Me senté, también estaba cansada, pero la alegría de estar por fin en una casa, y nuestra, lo superaba todo. Adiós al departamento, las reuniones de consorcio, renegar por el ruido de los vecinos, el ascensor que no anda... Aquí sí estaríamos cómodos y tranquilos.
–Ahora será mejor que le diga a Elsa que me ayude un poco a ordenar. La noche se nos viene encima y no hay una sola cama tendida.
–Dejá, después las ayudo y entre los tres lo hacemos. Mejor nos cambiamos y vamos a comer algo. En la esquina hay un restaurante. Me muero de hambre y creo que todos estamos igual –dijo Darío.
–Sí, la verdad, tenés razón. Elsa y los chicos deben estar iguales. Para unos y para otros fue un día muy movido.

 

El tiempo transcurrió y de alguna manera todo fue acomodándose, aunque una mudanza parece que no se acabara nunca. Darío volvió a su trabajo, los chicos a la escuela. Mi rutina tardaría un poco más en volver, a pesar de la ayuda inestimable de Elsa que, tan perdida como yo en la casa, intentaba por todos los medios alivianarme la ubicación de tantas cosas que todavía no encontraban su sitio. Porque, por mucho que intentemos darle un lugar a los muebles, éstos parecen tener vida propia y terminan ubicándose donde mejor les place.
La casa iba incursionando en nuestras vidas y apoderándose de cada uno. No de una manera malsana, sino llevándonos a su propio ritmo, con la alegría de pertenecerle.
Adriana, siempre ocupada, corriendo de un lado a otro en la sección de arte de la editorial, a un mes de vivir en la casa, aún no nos había visitado. Todas las noches al hablar por teléfono, costumbre adquirida desde nuestra adolescencia, me prometía venir muy pronto. Hasta que una mañana, sin previo aviso, hizo su irrupción. Hablando en voz muy alta, como siempre, la escuché desde la cocina conversando con Elsa.
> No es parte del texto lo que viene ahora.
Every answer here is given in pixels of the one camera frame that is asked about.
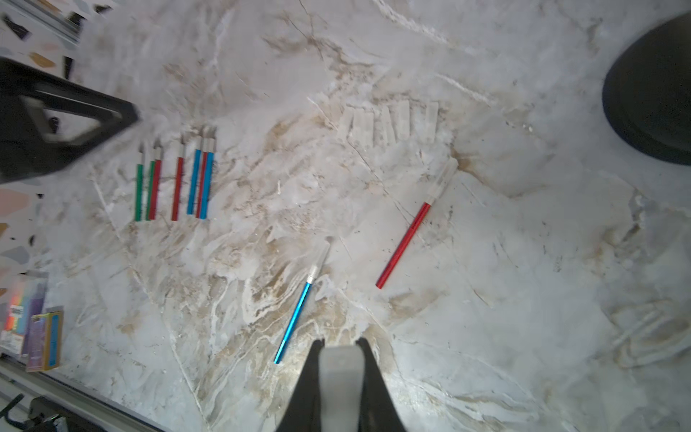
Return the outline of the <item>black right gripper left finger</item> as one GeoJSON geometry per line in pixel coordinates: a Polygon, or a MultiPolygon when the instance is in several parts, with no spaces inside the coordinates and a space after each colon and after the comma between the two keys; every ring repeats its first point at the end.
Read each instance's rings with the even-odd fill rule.
{"type": "Polygon", "coordinates": [[[325,340],[313,341],[276,432],[321,430],[319,356],[324,347],[325,340]]]}

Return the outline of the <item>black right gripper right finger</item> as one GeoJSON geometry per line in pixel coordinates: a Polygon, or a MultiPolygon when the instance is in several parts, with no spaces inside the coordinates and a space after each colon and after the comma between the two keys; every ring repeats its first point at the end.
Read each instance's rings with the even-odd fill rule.
{"type": "Polygon", "coordinates": [[[358,430],[405,431],[369,342],[366,338],[359,338],[356,345],[365,356],[358,430]]]}

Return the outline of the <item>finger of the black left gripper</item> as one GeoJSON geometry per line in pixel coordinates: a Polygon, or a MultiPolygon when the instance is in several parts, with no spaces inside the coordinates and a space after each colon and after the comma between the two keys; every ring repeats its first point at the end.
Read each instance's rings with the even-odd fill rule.
{"type": "Polygon", "coordinates": [[[65,169],[138,122],[135,105],[1,59],[1,182],[65,169]]]}

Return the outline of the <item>red carving knife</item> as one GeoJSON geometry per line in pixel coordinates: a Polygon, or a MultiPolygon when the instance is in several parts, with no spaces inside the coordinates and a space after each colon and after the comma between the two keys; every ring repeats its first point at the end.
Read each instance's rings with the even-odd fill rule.
{"type": "Polygon", "coordinates": [[[162,165],[162,146],[160,139],[156,139],[153,147],[155,151],[155,169],[154,169],[154,181],[153,181],[153,192],[152,192],[152,205],[150,212],[150,219],[156,219],[157,206],[158,206],[158,189],[160,181],[160,171],[162,165]]]}
{"type": "Polygon", "coordinates": [[[381,273],[381,275],[379,276],[375,284],[375,286],[378,289],[383,289],[383,286],[385,286],[393,270],[396,268],[399,260],[408,248],[408,245],[417,233],[417,230],[419,229],[420,225],[426,218],[426,215],[428,214],[429,210],[431,209],[433,204],[441,197],[444,190],[446,190],[446,187],[450,183],[453,174],[455,173],[455,171],[457,171],[457,169],[458,161],[455,158],[449,158],[449,160],[447,160],[444,164],[441,173],[439,174],[437,179],[432,183],[431,187],[429,187],[428,193],[426,194],[426,199],[419,208],[419,211],[417,212],[414,220],[412,221],[412,223],[410,223],[408,230],[399,242],[399,245],[394,251],[389,262],[383,269],[383,273],[381,273]]]}
{"type": "Polygon", "coordinates": [[[201,140],[201,159],[199,167],[199,182],[198,182],[198,195],[197,195],[197,206],[196,206],[196,218],[201,218],[201,207],[202,207],[202,195],[203,195],[203,182],[204,182],[204,172],[207,163],[207,151],[206,144],[207,140],[211,134],[211,128],[206,126],[203,128],[203,138],[201,140]]]}
{"type": "Polygon", "coordinates": [[[172,201],[172,212],[171,221],[177,221],[179,219],[179,208],[180,208],[180,198],[181,190],[184,176],[184,166],[185,166],[185,135],[182,133],[180,135],[179,152],[176,160],[176,176],[175,176],[175,189],[172,201]]]}

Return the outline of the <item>green carving knife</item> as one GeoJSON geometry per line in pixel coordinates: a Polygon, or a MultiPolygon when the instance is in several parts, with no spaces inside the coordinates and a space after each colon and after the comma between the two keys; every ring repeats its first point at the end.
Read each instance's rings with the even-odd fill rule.
{"type": "Polygon", "coordinates": [[[145,210],[145,221],[150,221],[150,212],[152,205],[152,192],[153,192],[153,181],[154,181],[154,169],[155,169],[155,151],[154,149],[150,154],[149,162],[149,174],[148,174],[148,189],[147,189],[147,205],[145,210]]]}
{"type": "Polygon", "coordinates": [[[140,160],[136,169],[136,188],[135,188],[135,205],[134,205],[134,221],[142,220],[142,194],[143,194],[143,180],[144,180],[144,163],[145,151],[144,146],[139,146],[140,160]]]}

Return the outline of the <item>blue carving knife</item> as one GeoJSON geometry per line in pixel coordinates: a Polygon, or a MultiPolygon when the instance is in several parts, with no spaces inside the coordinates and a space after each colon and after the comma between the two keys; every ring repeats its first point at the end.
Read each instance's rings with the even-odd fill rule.
{"type": "Polygon", "coordinates": [[[195,151],[194,151],[193,171],[192,171],[191,182],[190,182],[189,199],[188,199],[187,209],[186,209],[186,213],[188,215],[194,215],[197,183],[198,183],[198,178],[199,178],[201,158],[202,158],[202,154],[203,154],[203,142],[204,142],[203,130],[199,131],[198,136],[199,136],[199,139],[197,142],[197,147],[195,148],[195,151]]]}
{"type": "Polygon", "coordinates": [[[213,127],[209,129],[207,140],[206,164],[203,178],[203,192],[202,201],[200,205],[200,218],[205,220],[207,218],[211,184],[212,184],[212,169],[214,162],[214,153],[216,148],[216,132],[217,129],[213,127]]]}
{"type": "Polygon", "coordinates": [[[289,345],[289,342],[291,340],[291,337],[293,336],[293,333],[297,327],[297,323],[300,320],[300,316],[302,314],[302,310],[304,308],[305,302],[307,301],[307,298],[309,296],[309,293],[311,291],[311,288],[316,281],[316,279],[319,277],[322,266],[324,265],[324,262],[326,260],[326,257],[329,253],[331,246],[331,239],[327,238],[322,241],[320,244],[320,248],[318,249],[317,254],[315,255],[314,259],[311,261],[311,265],[309,268],[309,271],[307,273],[307,277],[305,279],[305,284],[302,288],[302,291],[300,293],[300,296],[298,298],[297,304],[295,305],[295,308],[293,310],[293,313],[291,315],[290,320],[288,321],[288,324],[286,326],[286,329],[284,331],[284,336],[281,339],[281,343],[275,353],[275,357],[273,360],[273,363],[275,365],[279,365],[283,358],[285,351],[287,349],[287,346],[289,345]]]}

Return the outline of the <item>clear plastic knife cap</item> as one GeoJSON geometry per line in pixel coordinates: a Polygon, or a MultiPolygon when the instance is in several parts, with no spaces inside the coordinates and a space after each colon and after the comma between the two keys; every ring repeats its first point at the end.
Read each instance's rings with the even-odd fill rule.
{"type": "Polygon", "coordinates": [[[338,122],[337,139],[345,141],[354,120],[354,108],[347,106],[338,122]]]}

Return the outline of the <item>clear cap of red knife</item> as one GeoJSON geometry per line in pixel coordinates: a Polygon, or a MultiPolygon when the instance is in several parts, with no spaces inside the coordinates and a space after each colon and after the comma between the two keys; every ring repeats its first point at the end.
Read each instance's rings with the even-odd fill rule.
{"type": "Polygon", "coordinates": [[[374,145],[374,113],[370,111],[363,112],[362,142],[366,147],[374,145]]]}

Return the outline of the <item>clear cap of blue knife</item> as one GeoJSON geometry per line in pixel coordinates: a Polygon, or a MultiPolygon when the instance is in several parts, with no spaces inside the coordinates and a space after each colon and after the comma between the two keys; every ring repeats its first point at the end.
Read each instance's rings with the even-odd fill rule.
{"type": "Polygon", "coordinates": [[[410,101],[408,99],[397,102],[395,107],[396,136],[400,141],[410,138],[410,101]]]}

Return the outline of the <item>rainbow knife set package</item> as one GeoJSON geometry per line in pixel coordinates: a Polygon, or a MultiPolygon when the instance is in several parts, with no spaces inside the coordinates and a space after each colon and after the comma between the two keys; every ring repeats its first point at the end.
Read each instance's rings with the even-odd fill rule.
{"type": "Polygon", "coordinates": [[[29,322],[33,315],[42,313],[48,274],[26,271],[17,275],[9,287],[9,300],[5,318],[1,320],[1,349],[11,356],[22,356],[24,342],[29,335],[29,322]]]}

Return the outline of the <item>purple orange small box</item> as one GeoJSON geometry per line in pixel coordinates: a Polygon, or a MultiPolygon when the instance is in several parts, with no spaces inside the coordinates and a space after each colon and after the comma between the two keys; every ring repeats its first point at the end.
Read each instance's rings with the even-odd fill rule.
{"type": "Polygon", "coordinates": [[[32,315],[29,321],[27,372],[47,372],[60,366],[63,322],[63,307],[32,315]]]}

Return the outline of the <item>black microphone stand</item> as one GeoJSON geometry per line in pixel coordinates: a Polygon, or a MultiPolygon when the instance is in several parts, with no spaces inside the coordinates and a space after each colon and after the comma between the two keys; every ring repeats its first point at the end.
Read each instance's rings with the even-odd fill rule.
{"type": "Polygon", "coordinates": [[[631,44],[606,74],[606,120],[641,153],[690,164],[690,14],[663,23],[631,44]]]}

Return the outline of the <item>aluminium corner post left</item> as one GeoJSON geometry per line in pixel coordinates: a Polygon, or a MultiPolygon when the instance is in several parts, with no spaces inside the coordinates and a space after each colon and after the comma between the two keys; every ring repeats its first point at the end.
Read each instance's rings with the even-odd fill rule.
{"type": "Polygon", "coordinates": [[[67,18],[56,6],[50,5],[49,1],[7,0],[5,3],[34,19],[63,40],[78,43],[82,18],[77,18],[76,21],[67,18]]]}

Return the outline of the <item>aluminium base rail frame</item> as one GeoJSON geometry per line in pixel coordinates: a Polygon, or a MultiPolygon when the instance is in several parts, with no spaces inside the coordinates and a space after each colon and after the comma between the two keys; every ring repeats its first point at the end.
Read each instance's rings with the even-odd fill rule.
{"type": "Polygon", "coordinates": [[[27,373],[18,360],[1,355],[1,379],[14,385],[19,392],[45,397],[90,420],[106,431],[165,431],[131,410],[94,396],[71,384],[43,373],[27,373]]]}
–Hola, aquí llegó la alegría. Buen día, amiga –dijo Adriana.
–Hola, no te escuché ni tocar el timbre. Estoy concentrada leyendo el diario.
Entraba sacándose su capa, accesorio indispensable de su vestimenta, a pesar de estar entrando en primavera, y la arrojó junto a la cartera en la mesada, al descuido, típico en ella.
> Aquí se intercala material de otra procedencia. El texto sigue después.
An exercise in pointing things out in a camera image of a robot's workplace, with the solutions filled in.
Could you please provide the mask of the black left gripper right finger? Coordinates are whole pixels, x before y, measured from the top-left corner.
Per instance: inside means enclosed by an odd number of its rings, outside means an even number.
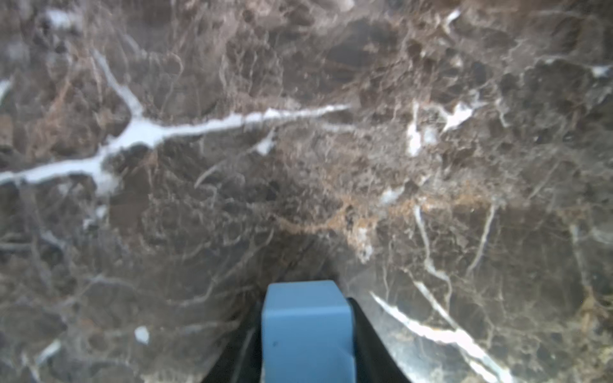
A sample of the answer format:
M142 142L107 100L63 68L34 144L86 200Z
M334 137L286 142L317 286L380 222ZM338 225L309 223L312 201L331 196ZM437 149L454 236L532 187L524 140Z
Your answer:
M354 298L348 298L353 313L354 357L358 383L411 383L386 349L375 328Z

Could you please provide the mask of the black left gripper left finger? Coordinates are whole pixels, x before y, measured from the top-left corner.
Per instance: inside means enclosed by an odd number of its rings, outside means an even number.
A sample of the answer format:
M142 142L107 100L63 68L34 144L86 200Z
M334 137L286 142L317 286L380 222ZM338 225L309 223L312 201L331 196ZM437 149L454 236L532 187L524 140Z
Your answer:
M202 383L260 382L263 368L262 308L260 302L252 306Z

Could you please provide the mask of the light blue block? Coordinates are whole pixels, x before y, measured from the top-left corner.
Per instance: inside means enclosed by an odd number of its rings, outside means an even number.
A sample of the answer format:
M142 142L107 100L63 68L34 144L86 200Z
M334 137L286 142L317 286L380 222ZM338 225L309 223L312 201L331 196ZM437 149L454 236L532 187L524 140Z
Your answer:
M353 312L332 280L269 285L262 349L266 382L357 381Z

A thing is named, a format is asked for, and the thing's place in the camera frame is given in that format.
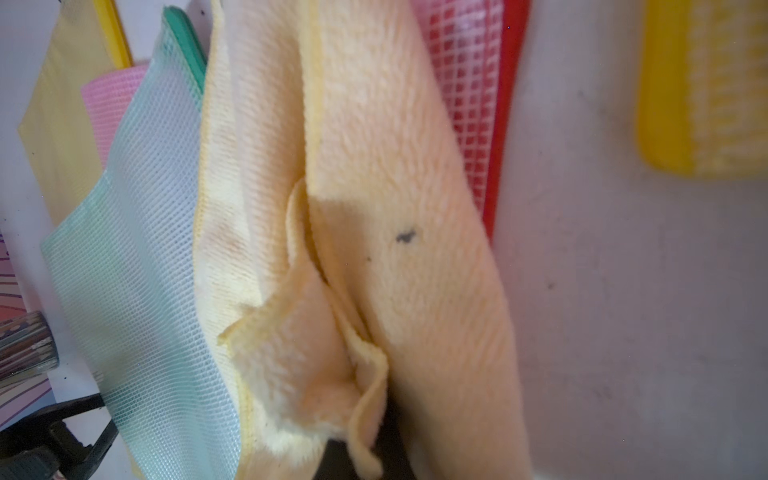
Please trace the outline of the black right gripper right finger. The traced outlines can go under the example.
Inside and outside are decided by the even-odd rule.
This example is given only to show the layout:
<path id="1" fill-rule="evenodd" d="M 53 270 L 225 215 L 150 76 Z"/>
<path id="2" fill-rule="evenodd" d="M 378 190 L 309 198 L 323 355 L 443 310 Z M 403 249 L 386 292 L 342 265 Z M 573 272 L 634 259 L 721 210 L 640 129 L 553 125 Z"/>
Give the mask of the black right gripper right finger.
<path id="1" fill-rule="evenodd" d="M 382 480 L 415 480 L 398 428 L 398 410 L 393 401 L 387 405 L 374 452 L 382 462 Z"/>

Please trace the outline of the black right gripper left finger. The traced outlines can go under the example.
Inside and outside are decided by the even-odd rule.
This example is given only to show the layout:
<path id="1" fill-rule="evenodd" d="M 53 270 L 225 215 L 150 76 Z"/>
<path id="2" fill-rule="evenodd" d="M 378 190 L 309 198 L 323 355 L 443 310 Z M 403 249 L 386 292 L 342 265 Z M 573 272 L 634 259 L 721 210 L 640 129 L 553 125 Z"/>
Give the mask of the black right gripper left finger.
<path id="1" fill-rule="evenodd" d="M 327 442 L 313 480 L 359 480 L 345 442 Z"/>

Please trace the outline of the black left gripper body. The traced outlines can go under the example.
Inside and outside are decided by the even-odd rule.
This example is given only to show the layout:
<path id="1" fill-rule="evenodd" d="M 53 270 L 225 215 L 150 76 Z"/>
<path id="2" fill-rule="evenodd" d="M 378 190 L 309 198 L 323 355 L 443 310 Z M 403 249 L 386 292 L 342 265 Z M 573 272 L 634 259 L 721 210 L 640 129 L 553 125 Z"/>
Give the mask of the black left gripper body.
<path id="1" fill-rule="evenodd" d="M 118 436 L 113 421 L 107 423 L 95 443 L 85 445 L 65 421 L 100 409 L 101 395 L 69 400 L 44 407 L 1 432 L 3 479 L 89 479 L 97 471 Z"/>

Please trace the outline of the yellow microfiber cloth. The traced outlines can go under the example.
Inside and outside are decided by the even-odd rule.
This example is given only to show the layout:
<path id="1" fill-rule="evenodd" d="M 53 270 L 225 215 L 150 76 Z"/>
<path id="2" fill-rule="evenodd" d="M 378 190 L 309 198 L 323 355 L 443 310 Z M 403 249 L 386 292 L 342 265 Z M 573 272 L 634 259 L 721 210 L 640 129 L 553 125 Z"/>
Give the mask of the yellow microfiber cloth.
<path id="1" fill-rule="evenodd" d="M 506 295 L 407 1 L 215 1 L 197 318 L 240 479 L 357 475 L 389 404 L 419 479 L 529 479 Z"/>

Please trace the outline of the clear mesh document bag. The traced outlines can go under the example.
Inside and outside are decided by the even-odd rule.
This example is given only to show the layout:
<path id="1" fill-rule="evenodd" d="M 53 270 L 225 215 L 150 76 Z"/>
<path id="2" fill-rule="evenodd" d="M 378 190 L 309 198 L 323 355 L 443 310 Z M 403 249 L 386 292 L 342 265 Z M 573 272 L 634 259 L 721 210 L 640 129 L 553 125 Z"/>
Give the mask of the clear mesh document bag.
<path id="1" fill-rule="evenodd" d="M 104 173 L 41 246 L 78 350 L 149 479 L 231 479 L 240 455 L 194 301 L 205 70 L 186 13 L 165 8 Z"/>
–Besito –dijo, acercando sólo su cara–. No toqué timbre. Entré con Elsa que terminaba de barrer la vereda. Pero, qué lindo quedó todo.
–Falta, falta. Va queriéndose acomodar.
Café y tostadas de por medio comenzamos a entremezclar temas, como si hiciese meses que no hablábamos. Después nos levantamos para recorrer la casa.
–La verdad: no parece la misma que vinimos a ver, ¿hace cuánto?, ¿un año?
–Sí, parece mentira cuánto tiempo pasó. Pero no deben sorprenderte tanto los arreglos. Mientras estuvieron los albañiles viniste algunas veces y luego ayudaste bastante en algunos detalles.
–Sí, en algunas cosas participé pero, si no vine más seguido es por mi trabajo, y porque no quería que Darío pensara que soy una metida dando consejos.
–Qué tonta. Después de tantos años deberías saber que Darío siempre juzgó que tenés buen gusto.